Abstract:Label differential privacy (DP) is a framework that protects the privacy of labels in training datasets, while the feature vectors are public. Existing approaches protect the privacy of labels by flipping them randomly, and then train a model to make the output approximate the privatized label. However, as the number of classes $K$ increases, stronger randomization is needed, thus the performances of these methods become significantly worse. In this paper, we propose a vector approximation approach, which is easy to implement and introduces little additional computational overhead. Instead of flipping each label into a single scalar, our method converts each label into a random vector with $K$ components, whose expectations reflect class conditional probabilities. Intuitively, vector approximation retains more information than scalar labels. A brief theoretical analysis shows that the performance of our method only decays slightly with $K$. Finally, we conduct experiments on both synthesized and real datasets, which validate our theoretical analysis as well as the practical performance of our method.
What problem does this paper attempt to address?
The problem that this paper attempts to solve is that under the Label Differential Privacy (Label DP) framework, when the number of classes \(K\) is large, the performance of existing methods drops significantly. Specifically:
1. **Background and Problem Description**:
- In supervised learning, label differential privacy aims to protect the privacy of labels in the training dataset, while the feature vectors are public.
- Existing methods protect privacy by randomly flipping labels, but as the number of classes \(K\) increases, stronger randomization is required, resulting in a significant drop in model performance.
2. **Limitations of Existing Methods**:
- Existing methods such as Randomized Response, RRWithPrior, and ALIBI protect privacy by converting labels into a single scalar. However, in the multi - class case, the performance of these methods drops sharply as \(K\) increases.
- From an information - theoretic perspective, a single scalar can only convey limited information. Therefore, as \(K\) increases, it becomes increasingly difficult to maintain the statistical dependence between the original labels and the privatized labels, resulting in a drop in model performance.
3. **Method Proposed in the Paper**:
- The authors propose a label differential privacy method based on vector approximation. Specifically, each label is converted into a random vector \(Z=(Z(1),\dots,Z(K))\in \{0, 1\}^K\), where the expectation of \(Z(j)\) reflects the conditional class probability.
- This method retains more information, especially when \(K\) is large, and thus can achieve better performance.

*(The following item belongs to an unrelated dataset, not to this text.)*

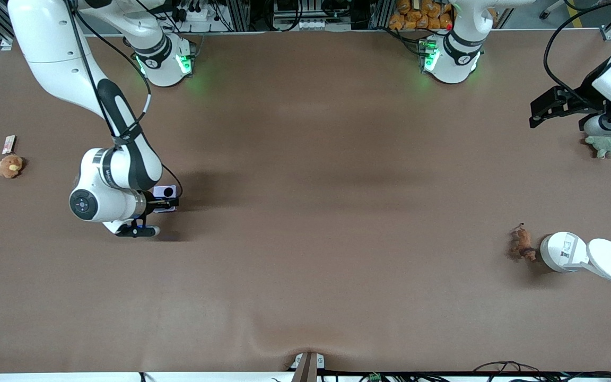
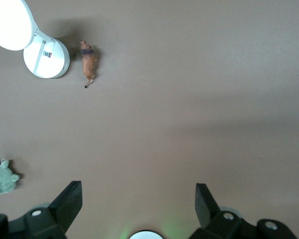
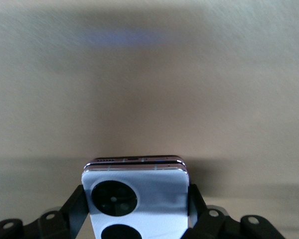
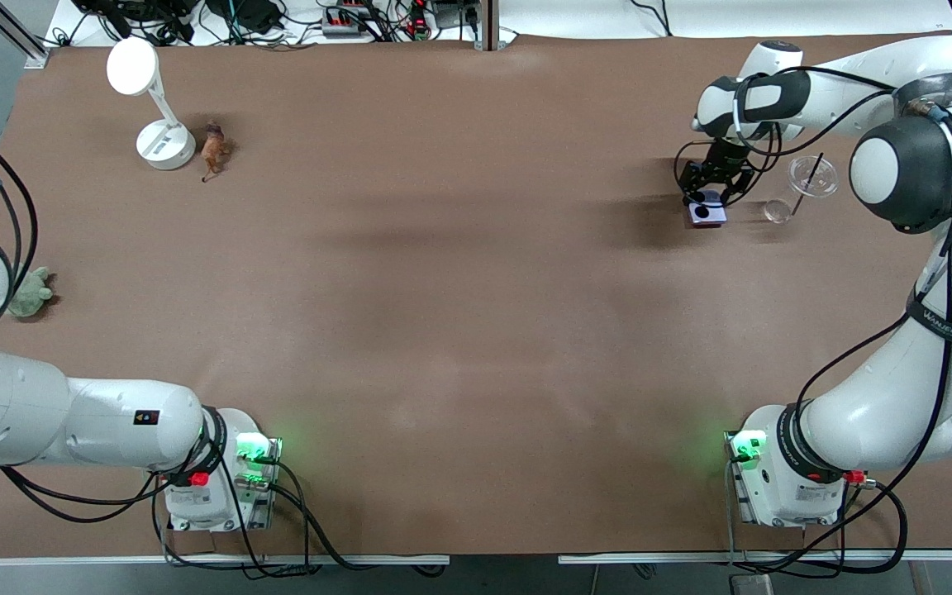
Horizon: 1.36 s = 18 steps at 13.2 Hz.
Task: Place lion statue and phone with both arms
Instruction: 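Carry the white phone with the right gripper toward the glass cup, then lower the phone beside the glass cup and open the right gripper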
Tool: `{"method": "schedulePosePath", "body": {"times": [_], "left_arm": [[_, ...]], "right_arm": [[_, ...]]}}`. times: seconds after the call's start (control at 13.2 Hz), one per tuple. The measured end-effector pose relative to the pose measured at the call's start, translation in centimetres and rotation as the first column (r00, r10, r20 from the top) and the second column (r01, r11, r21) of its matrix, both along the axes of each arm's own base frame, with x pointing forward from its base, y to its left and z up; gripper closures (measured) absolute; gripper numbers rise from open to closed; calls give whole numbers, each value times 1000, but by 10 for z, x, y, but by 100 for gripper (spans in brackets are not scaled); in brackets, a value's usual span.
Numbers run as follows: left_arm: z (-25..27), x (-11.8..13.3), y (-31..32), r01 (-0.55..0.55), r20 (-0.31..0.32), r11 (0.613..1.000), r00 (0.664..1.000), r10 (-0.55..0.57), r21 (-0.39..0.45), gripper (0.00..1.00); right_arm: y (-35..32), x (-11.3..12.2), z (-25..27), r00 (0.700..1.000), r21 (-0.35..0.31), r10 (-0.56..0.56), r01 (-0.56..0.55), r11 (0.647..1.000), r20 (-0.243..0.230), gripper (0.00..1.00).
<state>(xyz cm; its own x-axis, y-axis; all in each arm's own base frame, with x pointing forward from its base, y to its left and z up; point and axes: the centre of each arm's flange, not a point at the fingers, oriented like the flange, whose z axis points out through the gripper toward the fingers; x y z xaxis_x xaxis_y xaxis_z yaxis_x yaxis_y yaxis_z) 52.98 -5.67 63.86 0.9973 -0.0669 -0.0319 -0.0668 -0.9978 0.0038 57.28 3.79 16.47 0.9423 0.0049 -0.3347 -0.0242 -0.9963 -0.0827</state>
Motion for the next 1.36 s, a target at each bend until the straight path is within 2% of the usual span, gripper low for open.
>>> {"method": "schedulePosePath", "body": {"times": [0.15, 0.3, 0.45, 0.61, 0.76, 1.14, 1.36], "left_arm": [[0, 0, 0, 0, 0, 1000, 1000, 0, 0, 0], [-1, 0, 0, 0, -2, 1000, 1000, 0, 0, 0], [-4, 2, 0, 0, -7, 1000, 1000, 0, 0, 0], [-7, 4, 0, 0, -13, 1000, 1000, 0, 0, 0], [-7, 4, 0, 0, -13, 1000, 1000, 0, 0, 0], [-5, 4, 0, 0, -9, 1000, 1000, 0, 0, 0], [-2, 4, 0, 0, -3, 1000, 1000, 0, -1, 0]], "right_arm": [[-12, -1, 2, 1000, -3, -4, 4, 1000, -7, 16], [-12, -1, 3, 1000, -1, -5, 5, 1000, -14, 1], [-10, 5, 16, 1000, 8, 1, 0, 1000, -31, 0], [-3, 24, 54, 997, 32, 19, -17, 999, -71, 0], [5, 50, 106, 997, 52, 43, -39, 998, -65, 0], [39, 97, 203, 988, 61, 101, -109, 992, 114, 0], [54, 119, 274, 952, -20, 172, -173, 985, 251, 0]]}}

4. **Theoretical Analysis and Experimental Verification**:
- The paper provides a brief theoretical analysis, indicating that the performance of this method will only decline slightly as \(K\) increases.

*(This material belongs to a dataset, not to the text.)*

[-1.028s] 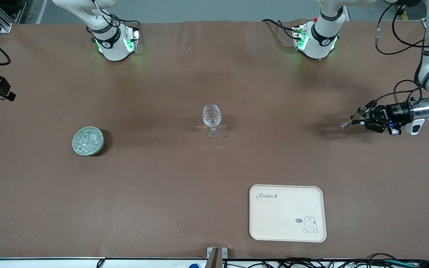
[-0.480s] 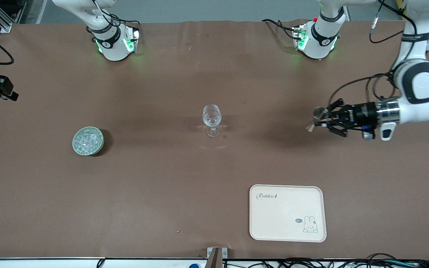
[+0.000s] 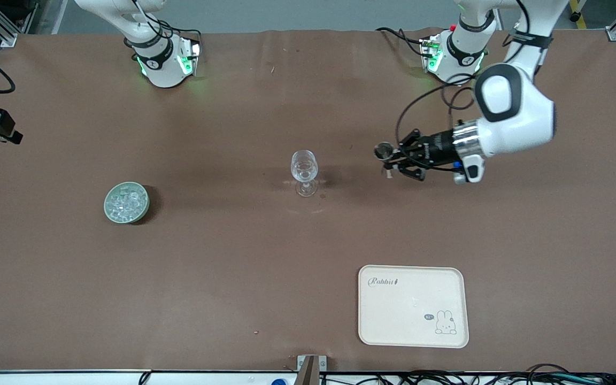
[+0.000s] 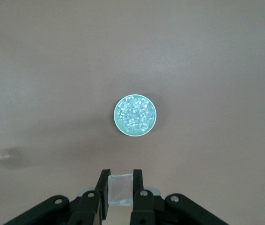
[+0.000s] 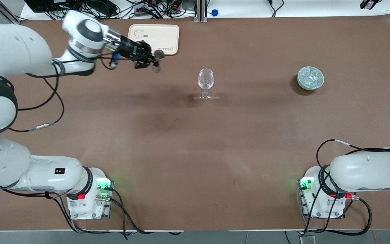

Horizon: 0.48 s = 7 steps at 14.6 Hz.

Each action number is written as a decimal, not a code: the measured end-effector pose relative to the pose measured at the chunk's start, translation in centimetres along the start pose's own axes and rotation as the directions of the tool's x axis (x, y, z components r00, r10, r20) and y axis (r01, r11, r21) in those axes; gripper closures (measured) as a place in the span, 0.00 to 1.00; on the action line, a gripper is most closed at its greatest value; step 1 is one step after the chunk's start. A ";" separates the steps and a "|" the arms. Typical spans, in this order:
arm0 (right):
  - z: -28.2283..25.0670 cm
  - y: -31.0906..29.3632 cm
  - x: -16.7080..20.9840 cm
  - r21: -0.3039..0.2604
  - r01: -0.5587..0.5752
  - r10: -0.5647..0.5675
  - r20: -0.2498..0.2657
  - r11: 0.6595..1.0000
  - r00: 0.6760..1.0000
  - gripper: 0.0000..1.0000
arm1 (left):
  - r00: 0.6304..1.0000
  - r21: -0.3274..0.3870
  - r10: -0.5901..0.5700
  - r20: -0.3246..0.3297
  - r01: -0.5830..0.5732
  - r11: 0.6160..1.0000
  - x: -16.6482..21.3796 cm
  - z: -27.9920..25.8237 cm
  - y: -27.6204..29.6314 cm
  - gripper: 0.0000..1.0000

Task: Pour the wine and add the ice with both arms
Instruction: 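Carry the metal jigger with the left gripper over the wine glass, then tilt the jigger with the left gripper to pour into the glass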

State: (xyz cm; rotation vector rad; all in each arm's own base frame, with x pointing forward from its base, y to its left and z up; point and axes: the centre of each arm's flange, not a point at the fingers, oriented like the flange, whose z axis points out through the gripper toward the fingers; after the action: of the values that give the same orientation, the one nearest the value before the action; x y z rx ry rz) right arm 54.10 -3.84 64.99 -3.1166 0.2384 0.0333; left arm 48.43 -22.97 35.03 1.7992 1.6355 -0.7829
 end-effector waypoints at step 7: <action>0.0 -0.4 0.0 0.000 0.008 -0.008 -0.001 1.000 1.000 0.77 | 0.996 -0.084 -0.029 -0.080 0.022 0.996 -6.0 8.6 -3.1 0.80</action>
State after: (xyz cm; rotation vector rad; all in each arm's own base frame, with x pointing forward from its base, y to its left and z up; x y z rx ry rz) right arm 54.13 -3.49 65.04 -3.1174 0.2262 0.0315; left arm 44.52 -33.16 33.76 1.7760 1.7205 -0.6509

- The experimental results on synthetic data and standard benchmark datasets verify the validity of the theoretical analysis, showing that this method is significantly superior to existing methods when \(K\) is large.
In summary, the main contribution of this paper is to propose a new label differential privacy method based on vector approximation, which solves the problem of significant performance degradation of existing methods in multi - class classification tasks, and verifies its effectiveness both theoretically and experimentally.